Have you ever owned a Swiss Army Knife?

Tonight I want to talk about product overshoot. But to do that I have to start with a question: have you ever owned a Swiss Army Knife? If you've ever stepped into a store to buy one, then you know the options are endless. In fact the only real limit to your selection is how heavy you want your pocket to be.

But who exactly designs these things?

And how do they decide what goes in one? Scissors? Magnifying glass? Saw?

In product development, whether it's Swiss Army Knives or software products, it's easy to get excited about putting one more thing into the product.

As technology makes more features possible, strong product management is crucial to ensure that you don't overshoot the market.

What is Product Overshoot?

It's the result of adding more and more features to a product with the assumption that adding functionality will have a corresponding effect of adding value.

We know it's not true, but when we're hip-deep in product development it's easy to want to add more. And the guys who are thinking about a return on investment are more than willing to make the assumption that more feature means a higher price.

But that's not always the case. In fact, here are some things that happen when you add features:

  • The product gets more complicated.
  • The point of your product may get diluted.
  • The product has more places where things can go wrong.
  • Your product costs more to maintain.

Now, imagine all that happening while, at the same time, revenue isn't increasing because your higher price tag is now alienating the market. What happens next?

Simpler solutions at lower prices start stepping in and taking away customers. Now you have less market share than before you added the feature.

Dealing with Product Overshoot

Here are four things to do if you find yourself in this spot.

Start collecting usage data

I've probably told you the story once or twice about the software company I joined years ago that had 412 reports.

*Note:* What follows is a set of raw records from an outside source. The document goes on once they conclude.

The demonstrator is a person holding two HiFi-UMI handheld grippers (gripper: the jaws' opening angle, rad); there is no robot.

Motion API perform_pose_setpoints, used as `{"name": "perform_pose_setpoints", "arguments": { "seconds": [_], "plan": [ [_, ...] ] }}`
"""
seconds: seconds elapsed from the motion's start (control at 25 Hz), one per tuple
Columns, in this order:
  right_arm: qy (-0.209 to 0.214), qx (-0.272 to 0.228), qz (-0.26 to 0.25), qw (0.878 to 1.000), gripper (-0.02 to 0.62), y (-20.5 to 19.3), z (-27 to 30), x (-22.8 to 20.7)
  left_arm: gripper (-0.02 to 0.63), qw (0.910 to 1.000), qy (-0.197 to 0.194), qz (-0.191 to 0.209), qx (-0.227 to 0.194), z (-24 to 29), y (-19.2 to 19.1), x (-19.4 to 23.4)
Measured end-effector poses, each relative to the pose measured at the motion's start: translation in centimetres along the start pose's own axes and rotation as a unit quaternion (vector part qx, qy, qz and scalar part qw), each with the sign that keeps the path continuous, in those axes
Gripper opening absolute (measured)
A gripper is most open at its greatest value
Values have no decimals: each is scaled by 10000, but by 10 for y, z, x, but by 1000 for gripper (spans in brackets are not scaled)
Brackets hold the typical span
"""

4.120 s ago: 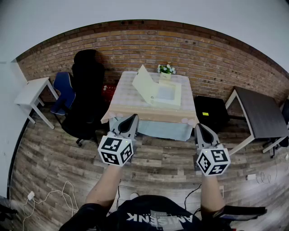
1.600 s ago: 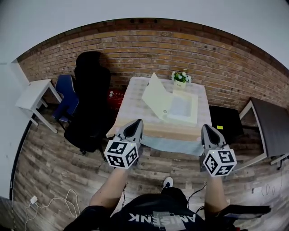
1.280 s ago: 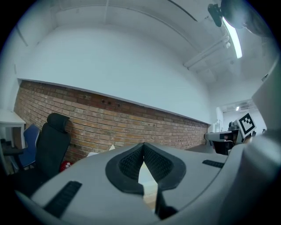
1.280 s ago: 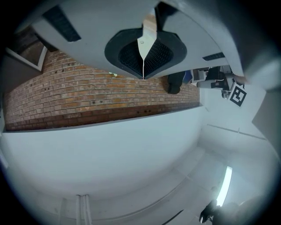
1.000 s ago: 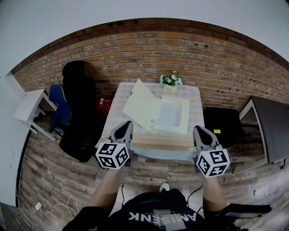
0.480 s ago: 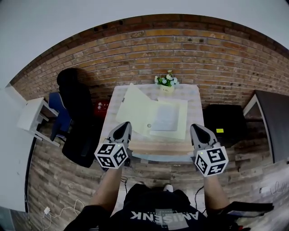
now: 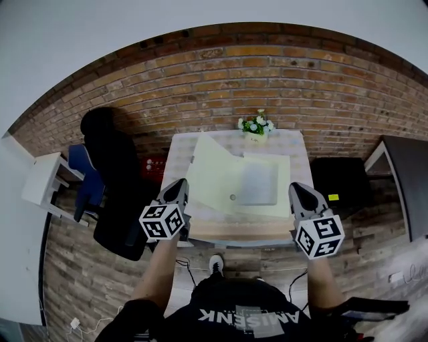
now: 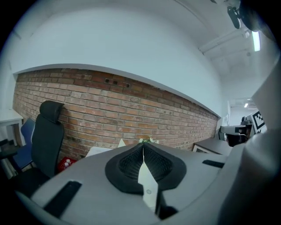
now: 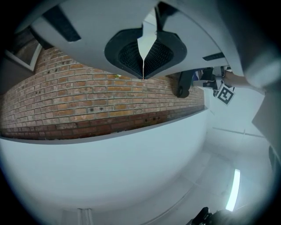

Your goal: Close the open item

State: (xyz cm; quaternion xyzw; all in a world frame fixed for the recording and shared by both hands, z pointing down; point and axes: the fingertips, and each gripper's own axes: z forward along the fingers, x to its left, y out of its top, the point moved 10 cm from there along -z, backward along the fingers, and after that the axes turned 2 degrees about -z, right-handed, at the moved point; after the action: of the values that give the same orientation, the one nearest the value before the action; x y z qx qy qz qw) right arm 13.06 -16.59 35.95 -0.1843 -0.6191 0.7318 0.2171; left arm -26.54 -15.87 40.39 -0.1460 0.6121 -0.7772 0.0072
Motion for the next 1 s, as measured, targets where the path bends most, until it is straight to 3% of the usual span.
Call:
{"name": "perform_pose_setpoints", "arguments": {
  "seconds": [0.28, 0.32, 0.4, 0.44, 0.72, 1.0],
  "plan": [
    [-297, 180, 35, 9994, 41, 1, 48, 27, 17, 9979, -204, -197, 581, 40, -18, 71],
    [-334, 214, 31, 9992, 41, 1, 54, 31, 33, 9969, -301, -261, 684, 45, -23, 79],
    [-410, 271, 23, 9988, 41, -1, 63, 39, 155, 9935, -561, -407, 907, 56, -32, 91],
    [-454, 298, 16, 9985, 41, -1, 67, 43, 181, 9917, -654, -473, 1003, 60, -37, 96],
    [-790, 434, 36, 9959, 41, -5, 92, 60, 183, 9861, -789, -551, 1355, 88, -59, 126],
    [-1093, 617, 3, 9921, 41, -7, 107, 76, 179, 9682, -1413, -569, 1986, 116, -77, 138]
  ]
}}
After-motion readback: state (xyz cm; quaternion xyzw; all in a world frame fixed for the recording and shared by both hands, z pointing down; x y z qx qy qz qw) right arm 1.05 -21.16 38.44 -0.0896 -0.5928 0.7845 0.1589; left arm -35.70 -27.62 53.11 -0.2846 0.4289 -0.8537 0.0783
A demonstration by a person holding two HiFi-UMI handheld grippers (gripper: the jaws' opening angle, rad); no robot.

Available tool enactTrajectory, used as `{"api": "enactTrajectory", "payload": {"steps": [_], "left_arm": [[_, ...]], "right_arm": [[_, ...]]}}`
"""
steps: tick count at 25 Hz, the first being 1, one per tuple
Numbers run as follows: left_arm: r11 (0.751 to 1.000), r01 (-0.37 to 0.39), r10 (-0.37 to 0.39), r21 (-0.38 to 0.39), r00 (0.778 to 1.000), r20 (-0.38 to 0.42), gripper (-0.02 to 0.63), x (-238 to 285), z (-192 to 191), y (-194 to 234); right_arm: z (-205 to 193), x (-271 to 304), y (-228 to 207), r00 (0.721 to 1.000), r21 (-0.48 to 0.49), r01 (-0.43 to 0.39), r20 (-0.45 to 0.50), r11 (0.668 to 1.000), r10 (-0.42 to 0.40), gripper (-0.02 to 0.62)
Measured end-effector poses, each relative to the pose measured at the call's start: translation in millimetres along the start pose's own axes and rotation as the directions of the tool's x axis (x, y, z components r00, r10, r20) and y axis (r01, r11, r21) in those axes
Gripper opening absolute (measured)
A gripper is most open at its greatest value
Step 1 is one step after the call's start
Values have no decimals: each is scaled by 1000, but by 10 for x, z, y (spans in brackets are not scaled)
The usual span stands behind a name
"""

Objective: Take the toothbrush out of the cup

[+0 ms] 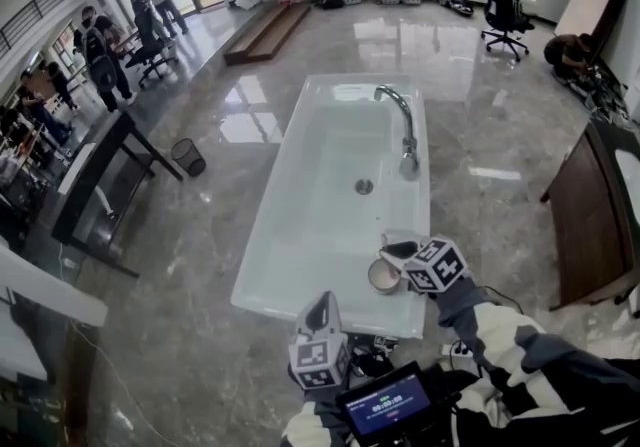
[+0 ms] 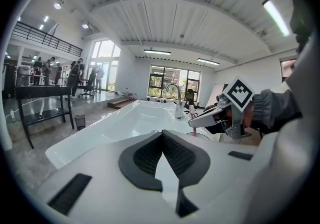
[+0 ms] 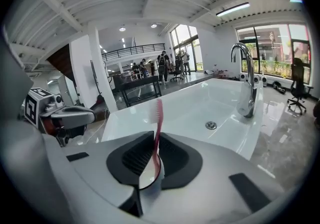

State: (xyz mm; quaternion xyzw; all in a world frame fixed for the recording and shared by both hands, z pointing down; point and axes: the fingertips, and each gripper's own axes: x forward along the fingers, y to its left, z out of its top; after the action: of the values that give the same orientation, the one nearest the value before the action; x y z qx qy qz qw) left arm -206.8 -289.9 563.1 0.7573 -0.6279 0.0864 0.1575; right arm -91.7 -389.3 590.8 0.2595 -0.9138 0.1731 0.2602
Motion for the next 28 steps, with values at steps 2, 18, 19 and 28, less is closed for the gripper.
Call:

Updating all of them to the latest version of the reporting platform was going to be a massive project.

So before we did anything, we adding some instrumentation to collect utilization rates – so it could show us which reports were being used, and how often.

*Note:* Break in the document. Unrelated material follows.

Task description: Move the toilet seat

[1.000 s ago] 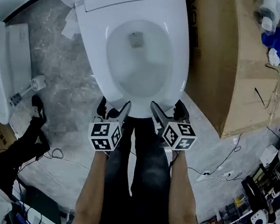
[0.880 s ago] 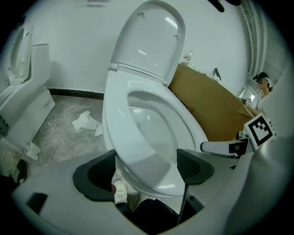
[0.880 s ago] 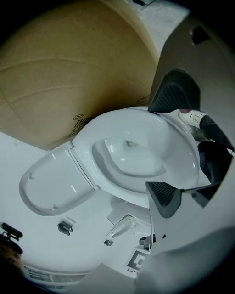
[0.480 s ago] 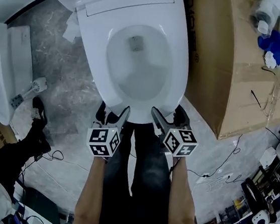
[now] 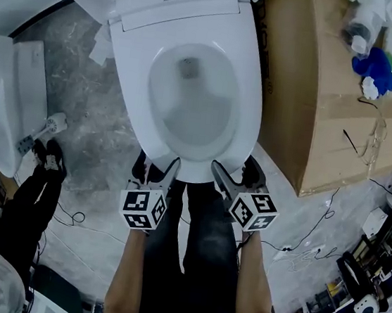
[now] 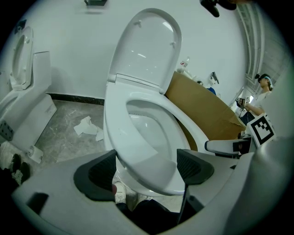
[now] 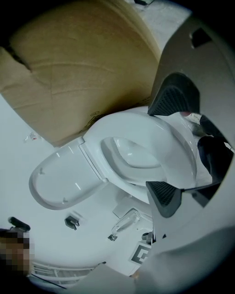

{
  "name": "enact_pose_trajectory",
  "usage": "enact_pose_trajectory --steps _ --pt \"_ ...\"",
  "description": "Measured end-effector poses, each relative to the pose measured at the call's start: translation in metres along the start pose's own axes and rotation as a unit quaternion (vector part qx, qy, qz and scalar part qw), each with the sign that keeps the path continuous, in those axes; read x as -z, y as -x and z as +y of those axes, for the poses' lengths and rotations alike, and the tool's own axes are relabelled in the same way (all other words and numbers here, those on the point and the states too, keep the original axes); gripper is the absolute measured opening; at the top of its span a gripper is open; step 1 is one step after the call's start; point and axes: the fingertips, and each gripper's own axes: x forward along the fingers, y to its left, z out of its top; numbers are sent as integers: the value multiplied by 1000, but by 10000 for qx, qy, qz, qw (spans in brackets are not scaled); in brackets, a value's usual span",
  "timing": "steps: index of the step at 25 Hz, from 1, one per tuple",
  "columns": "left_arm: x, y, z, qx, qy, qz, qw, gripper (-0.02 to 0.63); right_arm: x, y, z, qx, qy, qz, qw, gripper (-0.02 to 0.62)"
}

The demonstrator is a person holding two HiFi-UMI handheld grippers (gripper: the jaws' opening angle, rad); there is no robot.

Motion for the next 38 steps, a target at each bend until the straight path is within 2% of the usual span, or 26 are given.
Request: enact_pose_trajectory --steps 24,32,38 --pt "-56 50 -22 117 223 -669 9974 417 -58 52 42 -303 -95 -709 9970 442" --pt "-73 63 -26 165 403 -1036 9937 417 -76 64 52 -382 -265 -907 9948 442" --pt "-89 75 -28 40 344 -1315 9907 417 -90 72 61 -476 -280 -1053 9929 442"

Within a quarter we were able to eliminate hundreds of reports. And in the second quarter we knew that we really only needed to upgrade 50 reports. It was 80% less work than we expected (and everyone was happy).

Evaluate where the market is going

Some features in your product are old or were creating to compete with someone who isn't really a competitor anymore. So do you still need them? It's worth evaluating by doing a deep evaluation of your competitors and your market. Then you can determine where the market is going, which may give you a list of features you no longer need.

Eliminate features that no longer make sense

Now comes the hard work – start eliminating features that no longer make sense. ProductPlan gives you a framework for knowing when it's safe to remove functionality. It's worth reading.

Also know that you need to communicate things clearly with customers and with enough lead time. You may lose a few customers but you're likely also losing a number of support tickets, and surely saving money from regular maintenance.

Get extra clear on your value proposition

Finally, think critically about the essential nature of your product. Every feature you're thinking of adding should be checked against this. Is it really required? Make sure it's aligned with the value prop of your product. And make sure your value prop is tight and focused.

In the end, you don't want to build a Swiss Army Knife

The challenge with product overshoot is that you end up with a lot of folks unclear about which direction you're heading. I'm not just talking about your customers. I'm also talking about your team. Alignment is everything in product development and that's hard to have when you're trying to be everything to everyone.

The worst part of all of this is that you'll end up building a product for a non-existent customer. And that's not a formula for success.